START RECORDS FOR THIS TASK
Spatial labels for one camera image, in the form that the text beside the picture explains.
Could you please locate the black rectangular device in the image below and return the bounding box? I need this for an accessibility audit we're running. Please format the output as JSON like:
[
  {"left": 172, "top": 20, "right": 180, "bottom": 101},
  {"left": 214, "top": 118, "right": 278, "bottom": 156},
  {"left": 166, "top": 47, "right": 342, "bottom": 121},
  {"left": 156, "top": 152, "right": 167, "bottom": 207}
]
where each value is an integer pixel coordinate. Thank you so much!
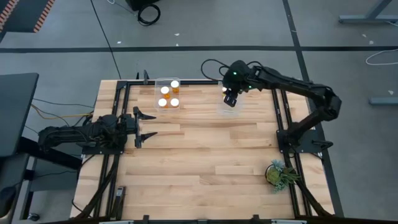
[{"left": 114, "top": 185, "right": 127, "bottom": 218}]

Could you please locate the clear plastic bin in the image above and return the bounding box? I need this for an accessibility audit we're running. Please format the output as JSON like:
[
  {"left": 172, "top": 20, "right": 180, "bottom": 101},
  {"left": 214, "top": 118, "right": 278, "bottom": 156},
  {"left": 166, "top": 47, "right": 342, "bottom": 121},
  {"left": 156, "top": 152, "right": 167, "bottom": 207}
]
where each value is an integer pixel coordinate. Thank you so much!
[
  {"left": 217, "top": 79, "right": 244, "bottom": 117},
  {"left": 154, "top": 77, "right": 182, "bottom": 113}
]

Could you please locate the long black floor cable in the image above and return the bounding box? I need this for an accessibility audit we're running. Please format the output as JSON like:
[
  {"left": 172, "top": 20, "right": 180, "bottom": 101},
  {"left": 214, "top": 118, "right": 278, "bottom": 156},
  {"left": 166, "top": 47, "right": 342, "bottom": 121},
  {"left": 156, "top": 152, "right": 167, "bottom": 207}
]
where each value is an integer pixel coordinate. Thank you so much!
[{"left": 90, "top": 0, "right": 123, "bottom": 80}]

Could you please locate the silver aluminium extrusion bar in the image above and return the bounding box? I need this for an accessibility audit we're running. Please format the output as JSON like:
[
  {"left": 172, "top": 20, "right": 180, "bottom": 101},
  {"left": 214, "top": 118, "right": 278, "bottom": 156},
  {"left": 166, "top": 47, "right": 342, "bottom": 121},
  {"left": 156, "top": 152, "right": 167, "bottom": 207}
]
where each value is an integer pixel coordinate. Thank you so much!
[
  {"left": 98, "top": 219, "right": 135, "bottom": 224},
  {"left": 271, "top": 219, "right": 308, "bottom": 224}
]

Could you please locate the black metal table frame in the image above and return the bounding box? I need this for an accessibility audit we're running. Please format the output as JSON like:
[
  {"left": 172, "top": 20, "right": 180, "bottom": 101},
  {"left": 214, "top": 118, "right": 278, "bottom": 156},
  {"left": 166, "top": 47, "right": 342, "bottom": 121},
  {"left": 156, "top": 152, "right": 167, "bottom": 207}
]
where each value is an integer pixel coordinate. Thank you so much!
[{"left": 74, "top": 70, "right": 335, "bottom": 224}]

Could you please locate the white cable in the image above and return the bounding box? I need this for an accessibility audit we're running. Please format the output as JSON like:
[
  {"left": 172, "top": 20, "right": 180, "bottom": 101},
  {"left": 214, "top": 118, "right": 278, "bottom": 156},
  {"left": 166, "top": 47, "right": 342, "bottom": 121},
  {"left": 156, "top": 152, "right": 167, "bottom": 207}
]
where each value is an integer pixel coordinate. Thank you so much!
[{"left": 365, "top": 48, "right": 398, "bottom": 67}]

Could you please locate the black box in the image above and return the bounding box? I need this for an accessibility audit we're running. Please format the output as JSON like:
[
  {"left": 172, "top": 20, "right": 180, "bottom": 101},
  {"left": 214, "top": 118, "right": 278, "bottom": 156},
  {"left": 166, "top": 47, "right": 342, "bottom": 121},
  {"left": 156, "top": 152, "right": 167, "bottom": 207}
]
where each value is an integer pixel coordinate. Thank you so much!
[{"left": 125, "top": 0, "right": 161, "bottom": 12}]

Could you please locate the black desk top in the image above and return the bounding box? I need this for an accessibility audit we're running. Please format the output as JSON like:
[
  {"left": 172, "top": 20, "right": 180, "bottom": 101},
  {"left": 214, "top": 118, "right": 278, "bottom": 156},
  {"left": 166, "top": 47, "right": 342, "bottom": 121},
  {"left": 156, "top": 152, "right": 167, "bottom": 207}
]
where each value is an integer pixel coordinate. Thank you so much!
[{"left": 0, "top": 72, "right": 40, "bottom": 158}]

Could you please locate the small potted succulent plant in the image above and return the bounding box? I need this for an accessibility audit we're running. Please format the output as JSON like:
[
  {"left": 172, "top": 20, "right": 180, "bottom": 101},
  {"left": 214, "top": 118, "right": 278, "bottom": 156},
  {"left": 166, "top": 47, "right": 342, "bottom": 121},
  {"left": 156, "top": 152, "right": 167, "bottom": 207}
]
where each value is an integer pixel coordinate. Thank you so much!
[{"left": 264, "top": 159, "right": 301, "bottom": 195}]

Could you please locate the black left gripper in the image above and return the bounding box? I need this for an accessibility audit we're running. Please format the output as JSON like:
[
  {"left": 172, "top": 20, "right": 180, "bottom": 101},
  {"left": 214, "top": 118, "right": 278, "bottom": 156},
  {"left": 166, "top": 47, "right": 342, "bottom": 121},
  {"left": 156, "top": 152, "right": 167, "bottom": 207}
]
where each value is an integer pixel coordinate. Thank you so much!
[{"left": 119, "top": 106, "right": 159, "bottom": 149}]

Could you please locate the black mat with striped edge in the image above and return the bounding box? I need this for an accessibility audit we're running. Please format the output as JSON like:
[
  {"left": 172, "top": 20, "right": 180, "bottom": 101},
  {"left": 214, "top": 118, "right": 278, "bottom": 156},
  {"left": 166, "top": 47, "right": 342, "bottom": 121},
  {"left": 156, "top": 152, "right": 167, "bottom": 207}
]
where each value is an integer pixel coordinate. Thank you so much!
[{"left": 0, "top": 0, "right": 57, "bottom": 34}]

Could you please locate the grey metal table foot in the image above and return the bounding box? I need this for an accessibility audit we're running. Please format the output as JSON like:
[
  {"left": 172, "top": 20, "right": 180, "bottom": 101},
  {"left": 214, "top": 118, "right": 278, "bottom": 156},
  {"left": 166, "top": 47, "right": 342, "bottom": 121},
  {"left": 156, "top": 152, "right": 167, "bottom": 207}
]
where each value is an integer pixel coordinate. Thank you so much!
[
  {"left": 338, "top": 0, "right": 398, "bottom": 25},
  {"left": 369, "top": 96, "right": 398, "bottom": 106}
]

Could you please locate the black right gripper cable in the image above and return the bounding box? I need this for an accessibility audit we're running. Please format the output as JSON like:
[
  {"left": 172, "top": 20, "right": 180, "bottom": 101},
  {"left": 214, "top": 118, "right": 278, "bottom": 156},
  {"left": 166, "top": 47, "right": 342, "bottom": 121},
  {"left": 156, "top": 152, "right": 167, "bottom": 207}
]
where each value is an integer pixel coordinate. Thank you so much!
[{"left": 200, "top": 58, "right": 233, "bottom": 82}]

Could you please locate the yellow cable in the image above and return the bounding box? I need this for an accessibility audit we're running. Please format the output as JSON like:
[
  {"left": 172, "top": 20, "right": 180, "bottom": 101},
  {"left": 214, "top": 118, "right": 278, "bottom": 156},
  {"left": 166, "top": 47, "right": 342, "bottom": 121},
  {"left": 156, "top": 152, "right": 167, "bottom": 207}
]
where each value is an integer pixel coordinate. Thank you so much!
[{"left": 30, "top": 103, "right": 94, "bottom": 121}]

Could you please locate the coiled black cable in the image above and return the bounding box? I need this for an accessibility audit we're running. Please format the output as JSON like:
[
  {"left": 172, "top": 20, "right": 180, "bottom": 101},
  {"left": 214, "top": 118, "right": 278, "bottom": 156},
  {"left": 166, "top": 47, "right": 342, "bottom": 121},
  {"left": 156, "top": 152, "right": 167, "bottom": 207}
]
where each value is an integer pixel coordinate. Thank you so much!
[{"left": 137, "top": 2, "right": 162, "bottom": 27}]

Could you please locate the thin black cable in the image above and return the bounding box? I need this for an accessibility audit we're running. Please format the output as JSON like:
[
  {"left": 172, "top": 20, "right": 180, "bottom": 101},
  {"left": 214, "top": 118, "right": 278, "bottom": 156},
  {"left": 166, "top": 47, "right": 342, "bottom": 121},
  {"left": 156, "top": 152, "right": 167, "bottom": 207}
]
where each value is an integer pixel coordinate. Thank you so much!
[{"left": 32, "top": 98, "right": 96, "bottom": 110}]

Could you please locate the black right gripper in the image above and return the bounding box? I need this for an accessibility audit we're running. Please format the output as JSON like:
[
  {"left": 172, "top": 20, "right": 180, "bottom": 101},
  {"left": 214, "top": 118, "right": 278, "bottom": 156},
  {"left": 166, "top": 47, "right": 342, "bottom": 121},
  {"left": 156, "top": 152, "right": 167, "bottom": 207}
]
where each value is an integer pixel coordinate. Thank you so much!
[{"left": 221, "top": 60, "right": 261, "bottom": 108}]

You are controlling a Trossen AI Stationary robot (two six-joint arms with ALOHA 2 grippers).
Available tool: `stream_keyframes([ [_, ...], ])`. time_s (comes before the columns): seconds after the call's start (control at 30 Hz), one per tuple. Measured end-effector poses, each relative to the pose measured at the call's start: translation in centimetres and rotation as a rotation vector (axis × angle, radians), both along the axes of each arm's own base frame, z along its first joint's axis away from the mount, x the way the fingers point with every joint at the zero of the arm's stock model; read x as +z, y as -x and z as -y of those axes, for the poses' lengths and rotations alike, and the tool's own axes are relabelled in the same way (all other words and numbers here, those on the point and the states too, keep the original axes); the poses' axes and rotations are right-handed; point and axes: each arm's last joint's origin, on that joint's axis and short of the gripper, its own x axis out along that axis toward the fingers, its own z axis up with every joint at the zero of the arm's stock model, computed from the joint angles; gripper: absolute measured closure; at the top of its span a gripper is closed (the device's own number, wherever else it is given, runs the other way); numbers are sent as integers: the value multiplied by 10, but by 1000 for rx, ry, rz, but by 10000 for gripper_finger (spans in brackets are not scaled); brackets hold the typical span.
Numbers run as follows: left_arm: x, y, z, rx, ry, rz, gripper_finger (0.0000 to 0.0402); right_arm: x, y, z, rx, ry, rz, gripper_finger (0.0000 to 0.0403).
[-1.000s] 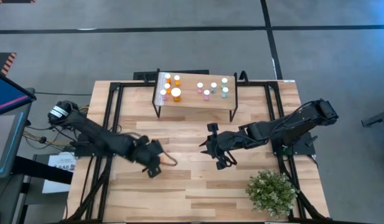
END RECORDS FOR THIS TASK
WORK TASK: Write down only the number of lines above where the word "cable" occurs.

WRITTEN ANSWER: 6